Это «скифское» послание любви, обращенное А. Блоком к миру в 1918 году, В. Шаров дописал ровно сто лет спустя в своем «Царстве Агамемнона» (2018): «Антихрист – вот он уже… и, значит, сама Земля обетованная, наша земля со всем, что в ней было и есть, отдавшись сатане, сделалась нечистым царством» (ЦА 41). Из любви к братьям нашим, ко всему человечеству мы обязаны спасти его от него самого.
Можно посоветовать всем, и прежде всего политикам, прочитать книги Владимира Шарова, чтобы убедиться: с этой силой нельзя договориться, пойти на разумный компромисс, она коренится в природе Ига, Смуты, Третьего Рима, в самой природе Раскола, который во имя спасения жжет и губит. С этой силой нельзя мирно взаимодействовать, не потакая ей, не переполняя чашу смертельной любви, готовой излиться на весь мир…

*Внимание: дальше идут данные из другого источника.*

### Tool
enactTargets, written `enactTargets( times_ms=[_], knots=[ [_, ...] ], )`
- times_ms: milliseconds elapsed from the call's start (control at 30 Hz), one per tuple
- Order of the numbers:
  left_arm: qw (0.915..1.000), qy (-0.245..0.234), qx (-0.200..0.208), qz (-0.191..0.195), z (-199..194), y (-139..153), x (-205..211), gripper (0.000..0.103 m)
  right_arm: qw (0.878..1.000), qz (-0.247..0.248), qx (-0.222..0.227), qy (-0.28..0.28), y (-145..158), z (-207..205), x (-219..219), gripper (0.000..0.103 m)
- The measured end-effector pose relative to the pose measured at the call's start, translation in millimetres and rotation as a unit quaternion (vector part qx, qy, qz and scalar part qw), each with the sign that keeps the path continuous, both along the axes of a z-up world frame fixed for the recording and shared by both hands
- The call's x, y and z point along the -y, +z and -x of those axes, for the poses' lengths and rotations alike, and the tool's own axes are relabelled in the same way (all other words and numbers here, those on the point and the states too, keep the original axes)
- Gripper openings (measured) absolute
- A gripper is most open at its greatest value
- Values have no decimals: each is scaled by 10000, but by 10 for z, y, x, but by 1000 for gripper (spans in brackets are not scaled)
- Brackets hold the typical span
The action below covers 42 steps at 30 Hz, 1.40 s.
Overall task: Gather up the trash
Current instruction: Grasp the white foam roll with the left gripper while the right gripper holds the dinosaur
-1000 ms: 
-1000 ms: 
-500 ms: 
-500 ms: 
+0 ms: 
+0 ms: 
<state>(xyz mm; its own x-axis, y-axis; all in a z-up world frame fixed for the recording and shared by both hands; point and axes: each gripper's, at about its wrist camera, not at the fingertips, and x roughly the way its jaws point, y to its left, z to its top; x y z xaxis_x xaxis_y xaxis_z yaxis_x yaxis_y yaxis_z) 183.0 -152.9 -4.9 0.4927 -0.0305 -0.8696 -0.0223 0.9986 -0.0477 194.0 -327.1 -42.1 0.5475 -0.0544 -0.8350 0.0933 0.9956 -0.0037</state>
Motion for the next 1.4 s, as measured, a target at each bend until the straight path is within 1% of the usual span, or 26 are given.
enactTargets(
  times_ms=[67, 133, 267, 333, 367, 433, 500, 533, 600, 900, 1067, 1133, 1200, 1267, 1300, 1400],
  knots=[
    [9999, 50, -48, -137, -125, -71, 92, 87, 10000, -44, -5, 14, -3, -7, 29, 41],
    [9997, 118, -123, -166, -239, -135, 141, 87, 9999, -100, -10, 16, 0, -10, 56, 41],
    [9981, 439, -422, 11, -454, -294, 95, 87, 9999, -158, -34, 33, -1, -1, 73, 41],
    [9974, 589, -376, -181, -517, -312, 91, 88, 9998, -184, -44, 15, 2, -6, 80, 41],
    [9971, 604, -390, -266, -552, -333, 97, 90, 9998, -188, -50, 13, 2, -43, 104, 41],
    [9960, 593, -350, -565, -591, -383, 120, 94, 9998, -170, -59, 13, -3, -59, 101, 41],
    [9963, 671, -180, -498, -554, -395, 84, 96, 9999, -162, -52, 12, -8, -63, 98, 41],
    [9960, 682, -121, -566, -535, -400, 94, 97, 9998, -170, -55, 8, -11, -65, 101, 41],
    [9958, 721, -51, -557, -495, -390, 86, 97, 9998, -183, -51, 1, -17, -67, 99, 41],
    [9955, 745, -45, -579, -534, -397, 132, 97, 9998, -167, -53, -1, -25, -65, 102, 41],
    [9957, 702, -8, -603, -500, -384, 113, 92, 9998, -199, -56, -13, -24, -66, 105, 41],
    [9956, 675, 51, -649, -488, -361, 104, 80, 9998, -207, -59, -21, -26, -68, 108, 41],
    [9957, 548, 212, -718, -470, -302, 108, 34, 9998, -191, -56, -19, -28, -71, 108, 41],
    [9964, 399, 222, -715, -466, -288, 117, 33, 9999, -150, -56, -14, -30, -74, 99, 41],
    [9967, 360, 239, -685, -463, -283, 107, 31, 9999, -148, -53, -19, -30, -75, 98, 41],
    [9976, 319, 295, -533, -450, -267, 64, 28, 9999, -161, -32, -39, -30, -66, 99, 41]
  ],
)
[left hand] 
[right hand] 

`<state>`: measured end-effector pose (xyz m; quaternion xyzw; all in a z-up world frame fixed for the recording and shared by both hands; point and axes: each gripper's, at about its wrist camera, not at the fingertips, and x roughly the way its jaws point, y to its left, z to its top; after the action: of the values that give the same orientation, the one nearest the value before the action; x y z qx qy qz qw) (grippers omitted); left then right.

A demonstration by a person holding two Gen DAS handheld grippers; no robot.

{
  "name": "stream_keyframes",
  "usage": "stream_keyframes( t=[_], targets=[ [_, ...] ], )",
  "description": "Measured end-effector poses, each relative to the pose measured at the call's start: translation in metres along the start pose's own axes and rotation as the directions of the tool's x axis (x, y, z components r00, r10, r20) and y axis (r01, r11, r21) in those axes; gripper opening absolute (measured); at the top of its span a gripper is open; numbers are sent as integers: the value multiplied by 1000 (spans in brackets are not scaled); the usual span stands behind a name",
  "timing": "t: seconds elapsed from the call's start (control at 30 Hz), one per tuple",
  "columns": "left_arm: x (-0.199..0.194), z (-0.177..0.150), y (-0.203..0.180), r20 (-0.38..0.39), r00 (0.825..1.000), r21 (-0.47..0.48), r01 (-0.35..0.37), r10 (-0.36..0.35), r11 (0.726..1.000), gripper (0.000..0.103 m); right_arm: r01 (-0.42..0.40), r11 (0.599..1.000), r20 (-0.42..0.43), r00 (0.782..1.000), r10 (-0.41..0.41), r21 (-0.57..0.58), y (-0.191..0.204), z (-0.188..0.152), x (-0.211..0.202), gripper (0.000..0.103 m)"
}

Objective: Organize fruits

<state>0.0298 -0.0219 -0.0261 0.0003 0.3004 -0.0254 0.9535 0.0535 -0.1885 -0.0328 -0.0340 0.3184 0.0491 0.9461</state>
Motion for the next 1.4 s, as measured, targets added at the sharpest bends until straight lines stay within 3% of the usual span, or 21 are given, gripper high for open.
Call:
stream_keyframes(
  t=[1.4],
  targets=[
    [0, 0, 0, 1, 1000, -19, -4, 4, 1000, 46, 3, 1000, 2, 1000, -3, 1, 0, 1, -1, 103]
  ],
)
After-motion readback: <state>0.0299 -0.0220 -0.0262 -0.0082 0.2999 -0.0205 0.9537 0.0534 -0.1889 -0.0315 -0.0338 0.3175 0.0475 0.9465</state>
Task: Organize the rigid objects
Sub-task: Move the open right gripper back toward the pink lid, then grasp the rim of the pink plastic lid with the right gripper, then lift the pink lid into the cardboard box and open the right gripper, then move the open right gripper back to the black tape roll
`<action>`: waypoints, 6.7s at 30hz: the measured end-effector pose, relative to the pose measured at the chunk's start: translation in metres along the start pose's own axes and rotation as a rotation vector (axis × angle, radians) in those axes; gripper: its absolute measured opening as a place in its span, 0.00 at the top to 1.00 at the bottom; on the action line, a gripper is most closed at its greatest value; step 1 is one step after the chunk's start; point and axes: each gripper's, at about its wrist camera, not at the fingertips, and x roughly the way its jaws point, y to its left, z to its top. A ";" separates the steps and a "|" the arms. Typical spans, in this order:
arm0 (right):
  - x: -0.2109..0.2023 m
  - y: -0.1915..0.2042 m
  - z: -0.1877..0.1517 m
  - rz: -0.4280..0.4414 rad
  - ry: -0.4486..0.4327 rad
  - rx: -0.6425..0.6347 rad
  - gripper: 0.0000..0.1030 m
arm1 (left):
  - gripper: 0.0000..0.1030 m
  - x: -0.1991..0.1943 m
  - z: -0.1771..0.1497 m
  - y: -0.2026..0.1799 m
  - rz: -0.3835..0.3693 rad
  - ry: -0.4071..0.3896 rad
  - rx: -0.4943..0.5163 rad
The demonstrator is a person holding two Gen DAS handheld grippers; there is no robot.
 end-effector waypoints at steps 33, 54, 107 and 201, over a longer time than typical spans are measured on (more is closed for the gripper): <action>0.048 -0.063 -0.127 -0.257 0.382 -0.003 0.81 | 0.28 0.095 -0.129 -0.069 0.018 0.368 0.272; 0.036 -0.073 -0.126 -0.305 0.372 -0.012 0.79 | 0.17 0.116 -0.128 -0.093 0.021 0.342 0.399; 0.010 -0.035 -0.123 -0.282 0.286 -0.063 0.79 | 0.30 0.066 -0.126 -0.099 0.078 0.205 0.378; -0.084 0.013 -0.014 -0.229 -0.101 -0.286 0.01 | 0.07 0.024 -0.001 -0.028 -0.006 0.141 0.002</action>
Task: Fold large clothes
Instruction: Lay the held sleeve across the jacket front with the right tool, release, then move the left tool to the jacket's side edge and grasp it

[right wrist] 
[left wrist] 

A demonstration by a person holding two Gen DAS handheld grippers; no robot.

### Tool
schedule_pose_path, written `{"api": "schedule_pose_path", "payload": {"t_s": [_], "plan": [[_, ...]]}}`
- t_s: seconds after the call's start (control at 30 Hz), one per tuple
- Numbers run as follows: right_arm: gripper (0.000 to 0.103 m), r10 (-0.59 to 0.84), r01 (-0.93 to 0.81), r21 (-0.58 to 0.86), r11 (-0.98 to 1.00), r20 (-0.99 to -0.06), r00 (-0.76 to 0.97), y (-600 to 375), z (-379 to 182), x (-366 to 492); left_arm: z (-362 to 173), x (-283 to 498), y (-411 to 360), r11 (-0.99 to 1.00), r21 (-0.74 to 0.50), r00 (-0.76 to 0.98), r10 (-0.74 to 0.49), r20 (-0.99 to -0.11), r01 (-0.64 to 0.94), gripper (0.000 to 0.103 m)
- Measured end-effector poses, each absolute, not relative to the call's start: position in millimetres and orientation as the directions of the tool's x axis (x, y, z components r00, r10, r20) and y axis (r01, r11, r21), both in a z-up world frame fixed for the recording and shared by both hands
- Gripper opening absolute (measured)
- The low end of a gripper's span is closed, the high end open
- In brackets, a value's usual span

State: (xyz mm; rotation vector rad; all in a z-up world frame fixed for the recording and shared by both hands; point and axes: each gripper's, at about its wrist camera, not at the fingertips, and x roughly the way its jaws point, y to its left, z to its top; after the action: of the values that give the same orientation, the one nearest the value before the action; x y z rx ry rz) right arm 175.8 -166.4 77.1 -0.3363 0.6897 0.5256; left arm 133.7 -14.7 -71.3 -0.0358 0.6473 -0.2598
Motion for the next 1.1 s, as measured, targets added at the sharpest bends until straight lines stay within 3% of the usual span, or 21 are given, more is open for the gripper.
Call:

ВЛАДИМИР ШАРОВ КАК ИСТОРИК
«Я профессиональный историк и уважаю историю», – говорил о себе Владимир Шаров. Кандидат исторических наук, он получил солидную подготовку в Воронежском университете, который искренне уважал и тепло писал о нем впоследствии. Его учителем был Александр Немировский (1919–2007) – ветеран Второй мировой войны, историк этрусков, автор исторических романов из античных времен, переводчик Вергилия и Рильке и сам поэт. Не менее важно то, что Немировский был соавтором биографии Бориса Зубакина – поэта, мистика и гипнотизера, «последнего русского розенкрейцера», как называл его Немировский; расстрелянный в 1938‐м, этот загадочный человек играл важную роль в советской культуре. Стоявшая на тысячах полок книга Немировского рассказала последним советским интеллигентам о богатых связях между оккультистами и большевиками. Почти целиком состоявшая из впервые опубликованных документов (переписки Зубакина, его стихов, материалов следствия), сегодня эта книга читается как прототип или, может быть, колыбель романов Шарова и других писателей его поколения, например Дмитрия Быкова. Не считавший себя «ни учителем, ни пророком», Шаров не любил такие обозначения жанра, как «историческая проза» или «альтернативная история». Он вообще не любил теоретизировать на темы литературы; гораздо сильнее его привлекали большие, часто удивительные теории на темы истории. Объясняя свои сочинения, он предлагал понятие «роман-притча»: сделанный из «расписанных метафор», такой текст позволяет «понять очень многое из того, что в стране было и есть, то, что не на поверхности»98
. Поняв прошлое, которое «не на поверхности», историк, ставший писателем, сможет внести вклад в просвещение настоящего, а иногда – и в прорицание будущего.Семья Шарова была связана с российской революцией, «с немалым рвением ее делала» и от нее же погибла, оставив его наследником и летописцем этой катастрофы. Два его дедушки и бабушка погибли в сталинском терроре; другая бабушка отслужила срок в лагере. Своего отца – успешного журналиста и писателя – Шаров помнил «очень печальным, смотрящим на все совершенно трагически»99
. Несмотря на историческое образование, настоящим своим университетом Шаров считал собственный детский опыт в Москве конца пятидесятых, когда друзья и коллеги отца возвращались из лагерей и рассказывали свои истории100. Эти рассказы были страшными, отрывистыми и непонятными, они не складывались в единую картину. Шаров уже в детстве видел, что иногда эти люди говорили прямую неправду, создавали себе выдуманные биографии101. Видел он, конечно, и то, что правда о сталинском терроре, как она запечатлена в документальной и устной истории, все равно бесконечно меньше ответа на простой вопрос: как это все могло случиться?